• **DESCRIPTION OF THE TASK**:
Extract all of the entries and set them down verbatim.

------

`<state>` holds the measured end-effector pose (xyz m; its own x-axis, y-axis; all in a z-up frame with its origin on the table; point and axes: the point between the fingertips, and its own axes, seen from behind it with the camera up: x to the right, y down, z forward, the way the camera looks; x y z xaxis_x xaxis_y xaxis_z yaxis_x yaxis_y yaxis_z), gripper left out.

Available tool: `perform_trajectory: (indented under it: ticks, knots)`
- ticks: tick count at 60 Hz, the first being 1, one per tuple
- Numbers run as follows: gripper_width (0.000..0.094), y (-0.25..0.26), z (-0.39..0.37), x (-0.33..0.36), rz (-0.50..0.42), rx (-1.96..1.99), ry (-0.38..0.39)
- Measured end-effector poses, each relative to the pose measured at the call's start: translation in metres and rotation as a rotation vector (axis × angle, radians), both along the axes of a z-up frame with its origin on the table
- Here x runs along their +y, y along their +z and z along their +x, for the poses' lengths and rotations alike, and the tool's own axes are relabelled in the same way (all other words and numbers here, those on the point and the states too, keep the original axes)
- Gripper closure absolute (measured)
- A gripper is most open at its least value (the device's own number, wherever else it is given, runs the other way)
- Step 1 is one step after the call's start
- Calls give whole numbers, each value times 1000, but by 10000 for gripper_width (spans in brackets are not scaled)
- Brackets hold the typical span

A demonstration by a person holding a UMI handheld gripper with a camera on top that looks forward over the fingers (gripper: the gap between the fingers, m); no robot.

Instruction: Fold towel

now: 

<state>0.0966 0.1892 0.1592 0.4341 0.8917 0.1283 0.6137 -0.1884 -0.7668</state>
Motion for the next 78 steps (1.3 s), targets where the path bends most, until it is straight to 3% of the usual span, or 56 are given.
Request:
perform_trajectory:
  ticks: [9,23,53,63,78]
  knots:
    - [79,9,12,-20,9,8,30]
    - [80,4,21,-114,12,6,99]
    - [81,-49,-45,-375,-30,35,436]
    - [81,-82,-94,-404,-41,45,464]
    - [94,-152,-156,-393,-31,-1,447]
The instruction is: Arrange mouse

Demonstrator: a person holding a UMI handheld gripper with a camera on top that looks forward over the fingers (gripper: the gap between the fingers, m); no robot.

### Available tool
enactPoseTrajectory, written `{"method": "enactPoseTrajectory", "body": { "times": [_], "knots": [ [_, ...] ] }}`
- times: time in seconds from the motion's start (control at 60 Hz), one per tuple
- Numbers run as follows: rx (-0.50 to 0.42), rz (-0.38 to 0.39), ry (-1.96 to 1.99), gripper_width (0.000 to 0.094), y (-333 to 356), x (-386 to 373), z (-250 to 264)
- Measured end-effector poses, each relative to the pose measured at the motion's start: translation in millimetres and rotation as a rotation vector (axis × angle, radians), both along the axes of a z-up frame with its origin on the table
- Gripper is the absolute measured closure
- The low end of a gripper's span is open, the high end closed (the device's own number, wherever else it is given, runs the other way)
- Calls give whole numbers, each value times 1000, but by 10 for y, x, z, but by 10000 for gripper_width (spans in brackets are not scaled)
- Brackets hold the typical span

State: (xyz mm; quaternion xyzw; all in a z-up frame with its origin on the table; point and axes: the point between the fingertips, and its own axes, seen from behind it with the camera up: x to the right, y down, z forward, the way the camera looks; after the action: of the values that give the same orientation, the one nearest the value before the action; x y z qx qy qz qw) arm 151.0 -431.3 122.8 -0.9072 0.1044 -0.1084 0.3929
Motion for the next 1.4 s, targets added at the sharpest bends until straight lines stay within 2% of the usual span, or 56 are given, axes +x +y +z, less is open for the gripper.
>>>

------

• **RESPONSE TO THIS TASK**:
`<state>` holds the measured end-effector pose (xyz m; its own x-axis, y-axis; all in a z-up frame with its origin on the table; point and axes: the point between the fingertips, and its own axes, seen from behind it with the camera up: x to the right, y down, z forward, the way the camera looks; x y z xaxis_x xaxis_y xaxis_z yaxis_x yaxis_y yaxis_z), gripper left out.

Available tool: `perform_trajectory: (indented under it: ticks, knots)`
- ticks: tick count at 60 Hz, the first being 1, one per tuple
- Numbers run as follows: gripper_width (0.000..0.094), y (-0.25..0.26), z (-0.39..0.37), x (-0.33..0.36), rz (-0.50..0.42), rx (-1.96..1.99), ry (-0.38..0.39)
- Measured end-effector poses, each relative to the pose measured at the call's start: translation in metres and rotation as a rotation vector (axis × angle, radians), both along the axes of a z-up frame with its origin on the table
- Here x runs along their +y, y along their +z and z along their +x, for the poses' lengths and rotations alike, and the tool's own axes are relabelled in the same way (all other words and numbers here, those on the point and the states too, keep the original axes)
- Gripper closure absolute (measured)
- A gripper is most open at its least value (the device's own number, wherever else it is given, runs the other way)
- Step 1 is one step after the call's start
- Calls give whole numbers, each value times 1000, but by 10000 for gripper_width (spans in brackets are not scaled)
- Brackets hold the typical span

A demonstration by a person holding a UMI handheld gripper with a camera on top that looks forward over the fingers (gripper: the gap between the fingers, m); no robot.

Instruction: Fold towel

now: 

<state>0.0966 0.1892 0.1592 0.4341 0.8917 0.1283 0.6137 -0.1884 -0.7668</state>
Motion for the next 78 steps (1.3 s), targets where the path bends most, until it is straight to 3% of the usual span, or 56 are given.
Request:
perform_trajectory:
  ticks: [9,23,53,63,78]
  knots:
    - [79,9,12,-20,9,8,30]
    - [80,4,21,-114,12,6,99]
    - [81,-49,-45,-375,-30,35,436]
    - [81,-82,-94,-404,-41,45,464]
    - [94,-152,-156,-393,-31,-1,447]
The instruction is: Arrange mouse

Demonstrator: a person holding a UMI handheld gripper with a camera on top that looks forward over the fingers (gripper: the gap between the fingers, m); no robot.

### Available tool
enactPoseTrajectory, written `{"method": "enactPoseTrajectory", "body": { "times": [_], "knots": [ [_, ...] ] }}`
- times: time in seconds from the motion's start (control at 60 Hz), one per tuple
- Numbers run as follows: rx (-0.50 to 0.42), rz (-0.38 to 0.39), ry (-1.96 to 1.99), gripper_width (0.000 to 0.094), y (-333 to 356), x (-386 to 373), z (-250 to 264)
- Measured end-effector poses, each relative to the pose measured at the motion's start: translation in millimetres and rotation as a rotation vector (axis × angle, radians), both along the axes of a z-up frame with its origin on the table
- Gripper is the absolute measured closure
- The low end of a gripper's span is open, the high end closed (the device's own number, wherever else it is given, runs the other way)
- Calls give whole numbers, each value times 1000, but by 10 for y, x, z, but by 10000 for gripper_width (spans in brackets are not scaled)
- Brackets hold the typical span

State: (xyz mm; quaternion xyzw; all in a z-up frame with its origin on the table; point and axes: the point between the fingertips, and its own axes, seen from behind it with the camera up: x to the right, y down, z forward, the way the camera looks; after the action: of the values that give the same orientation, the one nearest the value before the action; x y z qx qy qz qw) arm 151.0 -431.3 122.8 -0.9072 0.1044 -0.1084 0.3929
Motion for the next 1.4 s, targets added at the sharpest bends until straight lines stay within 2% of the usual span, or 56 are given, axes +x +y +z, less is open for the gripper.
>>>

Nothing remains open in this exercise.